“Beautiful flowers only bloom for awhile, and our beautiful Lily was no different.  Strong, delicate, vibrant, and energetic; she blossomed into our lives and left seeds of  strength and love in our hearts!”  
 ~Michael and Erin 

Liliana Marie was born in Neenah, WI on July 13, 2019 and died on November 3, 2019 in Wauwatosa, WI at Children’s Hospital of Wisconsin due to complications from the rare metabolic disorder 2 Hydroxyglutaric Aciduria types D and L combined. 

Liliana came home and filled her parent’s house with joy.  Unfortunately, she had some feeding issues that led to her be re-hospitalized.  After seeing many doctors, a neonatologist also found out that she had other symptoms that are difficult to diagnose in an infant (such as seizures, hypotonia, and different responses to stimuli).  She was sent from Mercy Hospital to St. Elizabeth Hospital where she resided for ten days.

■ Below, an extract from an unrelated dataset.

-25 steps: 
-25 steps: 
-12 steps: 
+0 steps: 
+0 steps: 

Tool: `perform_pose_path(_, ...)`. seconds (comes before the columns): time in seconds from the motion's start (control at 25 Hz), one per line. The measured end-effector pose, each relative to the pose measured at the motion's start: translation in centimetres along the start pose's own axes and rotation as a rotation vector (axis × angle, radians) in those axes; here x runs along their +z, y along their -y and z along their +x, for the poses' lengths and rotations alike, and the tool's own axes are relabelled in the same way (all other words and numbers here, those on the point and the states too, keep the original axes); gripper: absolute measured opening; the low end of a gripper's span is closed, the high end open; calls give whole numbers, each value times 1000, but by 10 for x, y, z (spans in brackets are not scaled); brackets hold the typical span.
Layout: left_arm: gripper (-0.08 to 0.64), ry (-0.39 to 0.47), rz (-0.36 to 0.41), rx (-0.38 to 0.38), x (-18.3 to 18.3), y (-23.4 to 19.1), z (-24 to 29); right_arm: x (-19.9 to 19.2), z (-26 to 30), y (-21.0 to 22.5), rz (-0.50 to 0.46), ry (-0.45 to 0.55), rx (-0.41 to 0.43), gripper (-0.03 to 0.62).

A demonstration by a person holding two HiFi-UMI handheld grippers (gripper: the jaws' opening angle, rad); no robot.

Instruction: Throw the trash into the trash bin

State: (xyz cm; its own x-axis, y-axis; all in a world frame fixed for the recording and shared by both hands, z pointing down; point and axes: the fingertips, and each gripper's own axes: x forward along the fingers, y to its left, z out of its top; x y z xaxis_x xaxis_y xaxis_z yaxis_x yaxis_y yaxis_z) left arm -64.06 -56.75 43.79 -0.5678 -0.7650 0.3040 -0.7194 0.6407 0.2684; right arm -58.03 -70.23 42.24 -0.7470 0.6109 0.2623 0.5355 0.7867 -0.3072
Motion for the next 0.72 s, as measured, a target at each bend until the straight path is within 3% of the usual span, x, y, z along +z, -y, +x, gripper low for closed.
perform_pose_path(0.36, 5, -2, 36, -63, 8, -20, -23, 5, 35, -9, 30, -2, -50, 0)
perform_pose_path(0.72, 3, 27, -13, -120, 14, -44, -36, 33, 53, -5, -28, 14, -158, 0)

At St. Elizabeth’s Hospital, she appeared to be improving every day.  She would keep down some food from her bottle and the rest through a feeding tube.  She greeted her mom and dad with beautiful blue eyes and smiles on many visits even though she was going through multiple tests in order to reach a diagnosis.

After ten days, test results came back showing high amounts of hydroxyglutaric acid in her body, and she was transported to Children’s Hospital of Milwaukee.  Even after receiving her terminal diagnosis, Lily fought through many medical procedures to give us beautiful memories and time spent together in the hospital. 

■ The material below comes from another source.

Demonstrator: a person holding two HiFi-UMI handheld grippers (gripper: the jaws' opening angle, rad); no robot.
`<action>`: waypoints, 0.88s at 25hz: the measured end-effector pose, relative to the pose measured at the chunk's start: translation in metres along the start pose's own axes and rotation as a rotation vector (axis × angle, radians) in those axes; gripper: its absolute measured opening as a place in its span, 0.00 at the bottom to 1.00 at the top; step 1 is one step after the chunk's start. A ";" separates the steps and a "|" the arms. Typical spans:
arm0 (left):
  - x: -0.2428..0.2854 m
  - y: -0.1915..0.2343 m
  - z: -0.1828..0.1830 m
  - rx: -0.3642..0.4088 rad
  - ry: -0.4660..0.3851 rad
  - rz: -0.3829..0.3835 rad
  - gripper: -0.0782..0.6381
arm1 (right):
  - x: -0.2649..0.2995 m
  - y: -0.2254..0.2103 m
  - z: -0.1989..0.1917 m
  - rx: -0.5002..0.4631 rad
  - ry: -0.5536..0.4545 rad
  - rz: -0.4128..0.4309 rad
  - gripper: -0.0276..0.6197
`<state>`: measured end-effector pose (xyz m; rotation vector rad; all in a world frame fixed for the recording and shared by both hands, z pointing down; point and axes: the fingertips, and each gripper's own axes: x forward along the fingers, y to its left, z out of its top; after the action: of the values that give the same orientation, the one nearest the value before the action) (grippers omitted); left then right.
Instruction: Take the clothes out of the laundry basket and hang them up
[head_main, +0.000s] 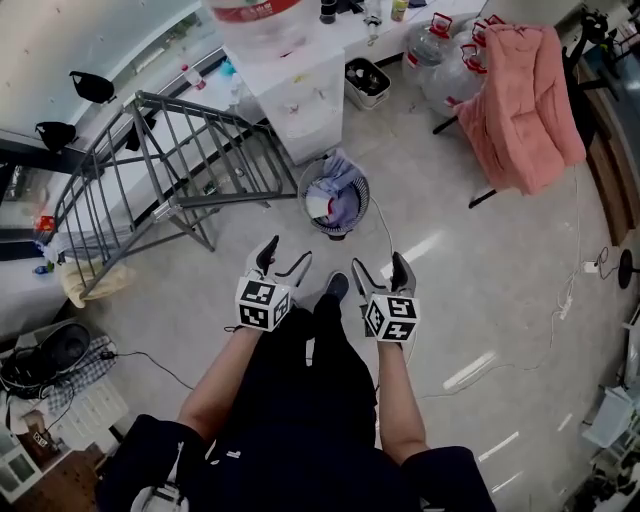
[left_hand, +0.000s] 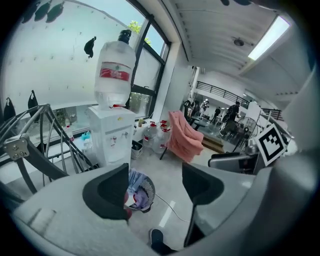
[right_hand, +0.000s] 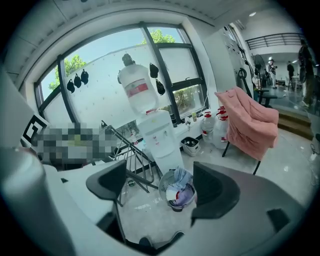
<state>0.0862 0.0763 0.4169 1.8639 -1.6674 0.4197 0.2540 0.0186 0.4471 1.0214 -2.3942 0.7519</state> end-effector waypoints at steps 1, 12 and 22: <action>0.006 0.002 -0.001 -0.006 0.009 0.002 0.56 | 0.006 -0.003 -0.001 -0.001 0.011 0.004 0.67; 0.102 0.072 -0.018 -0.072 0.064 -0.011 0.56 | 0.103 -0.025 -0.013 -0.025 0.097 -0.011 0.67; 0.203 0.162 -0.028 -0.062 0.123 -0.085 0.56 | 0.231 -0.038 -0.019 0.053 0.114 -0.034 0.67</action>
<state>-0.0341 -0.0711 0.5950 1.8188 -1.4985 0.4332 0.1390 -0.1118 0.6045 1.0094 -2.2663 0.8426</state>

Lily is survived by her mother Erin; her father Michael; her grandparents Misty and Craig and Ed and Mary; her godmother Kim; her godfather Matthew  and aunt Adrianna; and her Aunt Meghan. 

The family would like to thank Fiss & Bills-Poklasny Funeral Home, St. Raphael Church, and the caregivers of Oak Hill Cemetery for their very kind support and care during this very difficult time.  A memorial fund will be established in lieu of flowers to the Organic Acidemia Association to provide support in research and management for all inheritable genetic metabolic disorders including 2 Hydroxyglutaric Aciduria types D and L combined.